Esclavos Made in Bolivia *

 

Compran “bolitas” a precio de “gallina muerta”

 

El rentable negocio del tráfico de humanos lleva a los bolivianos a devorarse sin piedad. Decenas de miles de ellos son reducidos al estado de servidumbre en Argentina y Brasil, a donde son llevados mediante promesas engañosas.

Miguel Ruiz

 

Todo es real. Hay explotación laboral, trata de personas y reducción a servidumbre. Existe retención indebida de documentos, niños trabajando, promiscuidad sexual y tuberculosis. También se registran jornadas de trabajo que duran más de 20 horas, salarios miserables a cambio de un cuartucho, un raquítico plato de comida y, sobre todo, hay muchas máquinas de coser.

Todo ello ocurre a diario y sin frenos en los cientos de talleres de costura clandestinos, camuflados en casas de familia, que operan de lunes a domingo en las ruidosas ciudades de São Paulo y Buenos Aires que aterran a los miles de bolivianos que, sentaditos en las máquinas de coser, están siendo sometidos a un sistema de esclavitud que no es un secreto y que ya no avergüenza a ninguna autoridad, a no ser que uno de los tantos desgraciados muera trágicamente.

Las víctimas son los bolivianos pobres y desempleados que sobreviven en los rincones olvidados del país. Pero también son bolivianos sus verdugos que ejecutan técnicas persuasivas para arrancarlos de sus lugares y llevarlos con engaños a esas tierras lejanas donde, en vez de llamarlos por sus nombres, les dicen ‘los bolitas’, y donde los encierran para que costuren cientas de prendas de vestir, desde las siete de la mañana hasta las dos o tres de la madrugada del día siguiente.
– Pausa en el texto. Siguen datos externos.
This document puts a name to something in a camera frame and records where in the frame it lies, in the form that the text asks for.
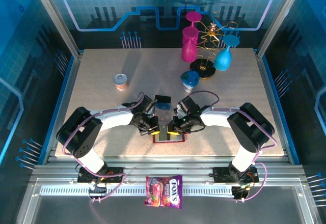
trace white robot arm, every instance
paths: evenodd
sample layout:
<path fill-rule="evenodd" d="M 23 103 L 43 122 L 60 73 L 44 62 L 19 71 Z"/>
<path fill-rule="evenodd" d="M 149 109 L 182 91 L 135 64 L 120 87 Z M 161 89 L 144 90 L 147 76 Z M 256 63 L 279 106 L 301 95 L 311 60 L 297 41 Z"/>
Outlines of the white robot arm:
<path fill-rule="evenodd" d="M 239 181 L 250 170 L 260 149 L 269 140 L 261 129 L 270 136 L 274 133 L 271 123 L 250 103 L 228 109 L 212 109 L 210 106 L 200 108 L 187 96 L 174 111 L 176 116 L 168 125 L 168 133 L 171 134 L 192 133 L 193 126 L 202 126 L 203 129 L 206 126 L 223 126 L 233 130 L 240 143 L 236 156 L 229 164 L 233 182 Z M 253 119 L 258 126 L 251 125 L 248 118 Z"/>
<path fill-rule="evenodd" d="M 115 109 L 88 111 L 77 108 L 57 133 L 58 141 L 69 153 L 78 159 L 83 166 L 93 173 L 105 171 L 106 164 L 93 150 L 93 145 L 100 131 L 116 126 L 134 125 L 141 135 L 159 133 L 158 118 L 152 114 L 155 102 L 144 96 L 141 103 L 126 103 Z M 92 117 L 85 125 L 80 124 Z M 78 131 L 67 141 L 74 130 Z"/>

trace small can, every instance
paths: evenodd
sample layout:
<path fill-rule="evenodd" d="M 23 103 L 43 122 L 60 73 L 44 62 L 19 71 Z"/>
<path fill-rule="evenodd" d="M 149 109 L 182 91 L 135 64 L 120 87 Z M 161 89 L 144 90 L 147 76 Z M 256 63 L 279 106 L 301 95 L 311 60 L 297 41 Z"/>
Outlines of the small can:
<path fill-rule="evenodd" d="M 127 76 L 125 74 L 117 74 L 114 77 L 114 84 L 119 91 L 124 91 L 128 88 Z"/>

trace candy bag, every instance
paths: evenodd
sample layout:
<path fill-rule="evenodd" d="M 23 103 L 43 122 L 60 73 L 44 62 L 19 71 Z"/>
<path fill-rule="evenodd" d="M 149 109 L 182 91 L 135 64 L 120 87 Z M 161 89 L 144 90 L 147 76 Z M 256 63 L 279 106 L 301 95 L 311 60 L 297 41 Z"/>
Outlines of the candy bag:
<path fill-rule="evenodd" d="M 144 205 L 182 208 L 182 176 L 146 177 Z"/>

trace glass panel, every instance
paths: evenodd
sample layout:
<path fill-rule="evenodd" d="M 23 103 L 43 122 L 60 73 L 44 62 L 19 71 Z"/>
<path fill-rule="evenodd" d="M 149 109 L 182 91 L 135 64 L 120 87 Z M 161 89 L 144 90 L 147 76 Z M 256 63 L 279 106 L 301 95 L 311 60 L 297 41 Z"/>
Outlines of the glass panel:
<path fill-rule="evenodd" d="M 39 0 L 1 0 L 0 12 L 0 222 L 14 223 L 71 54 Z"/>
<path fill-rule="evenodd" d="M 265 187 L 250 200 L 251 204 L 235 204 L 225 198 L 183 197 L 182 211 L 145 208 L 145 196 L 113 198 L 97 205 L 88 197 L 41 196 L 33 223 L 305 223 L 293 187 Z"/>
<path fill-rule="evenodd" d="M 324 178 L 326 0 L 296 0 L 265 55 L 300 163 Z"/>
<path fill-rule="evenodd" d="M 121 32 L 137 31 L 142 47 L 181 47 L 185 14 L 205 25 L 235 21 L 239 47 L 257 48 L 282 0 L 54 0 L 79 48 L 121 48 Z"/>

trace table surface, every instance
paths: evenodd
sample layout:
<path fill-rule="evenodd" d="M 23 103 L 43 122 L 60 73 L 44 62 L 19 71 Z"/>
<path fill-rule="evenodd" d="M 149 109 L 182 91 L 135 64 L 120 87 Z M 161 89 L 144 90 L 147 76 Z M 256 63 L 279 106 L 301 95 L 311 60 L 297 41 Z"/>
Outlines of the table surface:
<path fill-rule="evenodd" d="M 220 97 L 216 107 L 237 107 L 252 103 L 275 127 L 278 146 L 265 150 L 265 156 L 284 155 L 266 91 L 251 48 L 232 48 L 232 64 L 227 71 L 216 71 L 200 80 L 194 91 L 209 90 Z M 70 98 L 66 119 L 77 107 L 89 110 L 115 108 L 133 102 L 139 92 L 172 97 L 172 107 L 187 93 L 180 75 L 189 69 L 181 59 L 181 48 L 162 49 L 86 49 Z M 113 78 L 124 73 L 129 88 L 120 92 Z M 210 94 L 199 93 L 193 99 L 201 107 L 214 102 Z M 230 128 L 210 126 L 186 136 L 184 143 L 153 144 L 152 136 L 140 136 L 134 126 L 118 126 L 100 132 L 94 150 L 100 156 L 234 156 L 239 142 Z M 58 144 L 56 156 L 63 156 Z"/>
Los consulados que Bolivia tiene en ambas ciudades revelan cifras aterradoras: de más de un millón de inmigrantes bolivianos, muchos viven bajo este régimen en Buenos Aires. Lo mismo sucede en São Paulo, donde hay cerca de 80.000 inmigrantes. Como es de suponer, esto lo saben las autoridades en Bolivia, pero también lo saben sus pares en Brasil y Argentina, la Iglesia católica y también la Policía. Pero el viaje de tres semanas que hice a São Paulo y a Buenos Aires, no sólo sirvió para escuchar a esas fuentes oficiales, sino, y sobre todo, para meterme en el ‘estómago de la bestia’, es decir, internarme en la vida de esos hombres y mujeres, aquellos morenitos de baja estatura, livianitos de peso y de cabeza gacha, para comprobar y escuchar sus historias y también las historias de los dueños de los talleres y descubrir cómo se origina y cómo crece y se fortalece ese tráfico de ‘carne humana’, cuyo movimiento económico, por ser tan grande, nadie ha podido medir todavía. La persona que me ayudó a ganar la confianza de los involucrados, de los buenos y de los malos de esa película de terror, fue Charly -su nombre es Marco Antonio Hinojosa (62) - aquel hombre que con el paso de los años dejó de parecerse físicamente a la estrella hollywodense de los 80, Charles Bronson, para ahora asemejarse al presidente brasileño Luis Inácio Lula da Silva.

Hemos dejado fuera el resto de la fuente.